Bütün ortaokul yıllarımı yaz kamplarında ya da babamın yanında çalışarak geçirdim. Lisede Amerika’ya gittim. Lise eğitimim esnasında da Art Institude’da moda tasarımı dersleri alıyordum. Sonrasında yine üniversite eğitimimde moda tasarımı pazarlama bölümünü seçtim. Amerika’dan döndükten sonra iki senelik aynı zamanda La Salle’de moda tasarımı bölümü diploma programını bitirdim ve eş zamanlı çalışmaya başladım. Bir iki sene kadar iç piyasada çalıştım. Korkunç açlık duyduğum yıllardı. Çünkü mesleğe daha yeni atılıyordum. 7/24 çalıştığımı bilirim. Sabah 2-3 gibi biterdi işim. Yaşıtlarım gezerken ben çalışıyordum. Ya vitrin yapıyordum ya da fabrikadaydım.





2002 yılında denim endüstrisine başladım. 5 sene kadar denim endüstrisinde çalıştım. Orada da Avrupa’nın zincir markalarına tasarım yaptım. Danimarkalı Best Seller diye bir grup vardır. Onlarda çok yoğun olarak çalıştık. Ayda iki üç defa Danimarka’ya gidip koleksiyonlarımı satıp geri dönerdim. Gerçekten hayatımın en güzel yılları geçti orada. Çünkü çok şey öğrendim. Denim aynı zamanda kimya bilgisi gerektirir. Önlüğümü giyer, maskemi takardım yıkama yapardım.

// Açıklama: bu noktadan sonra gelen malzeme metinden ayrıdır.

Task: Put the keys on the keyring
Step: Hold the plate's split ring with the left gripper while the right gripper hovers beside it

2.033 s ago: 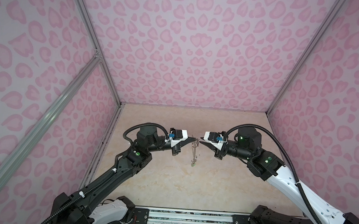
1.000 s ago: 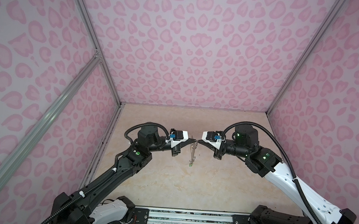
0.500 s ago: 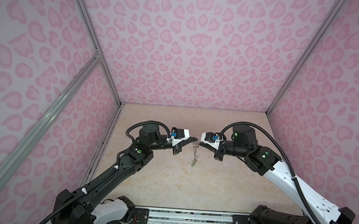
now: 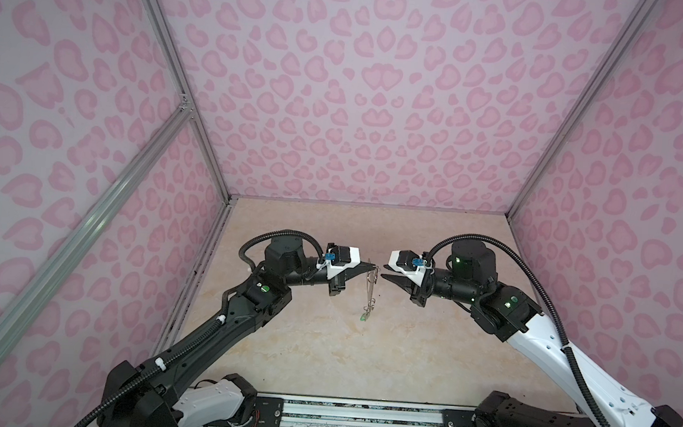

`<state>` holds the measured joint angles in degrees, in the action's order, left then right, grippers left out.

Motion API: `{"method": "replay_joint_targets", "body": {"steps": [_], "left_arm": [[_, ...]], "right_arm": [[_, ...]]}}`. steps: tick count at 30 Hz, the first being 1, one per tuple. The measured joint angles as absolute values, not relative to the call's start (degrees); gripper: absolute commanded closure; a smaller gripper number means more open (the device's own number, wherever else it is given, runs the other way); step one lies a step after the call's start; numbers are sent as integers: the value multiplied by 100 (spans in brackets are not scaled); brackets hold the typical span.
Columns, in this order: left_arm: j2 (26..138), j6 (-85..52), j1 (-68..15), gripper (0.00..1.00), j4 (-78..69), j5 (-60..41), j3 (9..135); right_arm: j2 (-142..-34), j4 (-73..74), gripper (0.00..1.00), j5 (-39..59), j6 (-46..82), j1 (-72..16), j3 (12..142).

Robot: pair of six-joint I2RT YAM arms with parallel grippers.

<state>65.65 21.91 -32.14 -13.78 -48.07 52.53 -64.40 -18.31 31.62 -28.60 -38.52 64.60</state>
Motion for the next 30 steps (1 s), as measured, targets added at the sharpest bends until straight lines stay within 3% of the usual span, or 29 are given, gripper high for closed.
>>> {"method": "replay_joint_targets", "body": {"steps": [14, 24, 30], "left_arm": [[6539, 2193, -3214, 97, -1372, -4925, 5253], [6534, 2217, -3214, 97, -1363, -4958, 5253], [6523, 2215, -3214, 97, -1374, -4945, 5253]], "right_arm": [[-6547, -1610, 86, 3369, -2659, -3852, 6460], [-6619, -1619, 99, 3492, -2655, -3852, 6462], [-6543, -1616, 100, 3448, -2657, -3857, 6445]]}}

İşi mutfağında öğrendin yani.


Evet işi mutfağında öğrendim. Eğitimim de var ama iş, iş de öğreniliyor. O çok bambaşka bir kültür. Bir de normal hazır giyimde kumaş, kalıp, dikim yapılır ve olay biter. Fakat denim de ürün bittikten sonra üzerine kimyasallarla uğraşmak gerekiyor. Denim de gerçekten derin bir bilgi birikimi olması gerekiyor. Daha sonrasında ilerleyen dönemlerde deri ve farklı malzemelerle daha couture kumaşlara da aktarmayı öğrendim. Tasarım kültürünün temelini orada öğrendim diyebilirim.





Sonrasında marka tecrübem olsun diye Eroğlu’nun o dönem Big Star markası vardı. Denim departmanının başına geldim, orada çalıştım. Kısa bir sür sonra kendi tasarı ofisimi kurdum ve kendi tasarım ofisimden Türkiye’nin bilinen iyi markaların perakendecileriyle çalıştım. Network, Koton, US Polo, Lacoste gibi markalarla çalıştım. Aynı zamanda İspanya, Kanada, İtalya, İngiltere’de de farklı firmalarla çalıştım. Türk tasarımcı olarak bunları yapmış olmak ayrıca beni mutlu ediyor.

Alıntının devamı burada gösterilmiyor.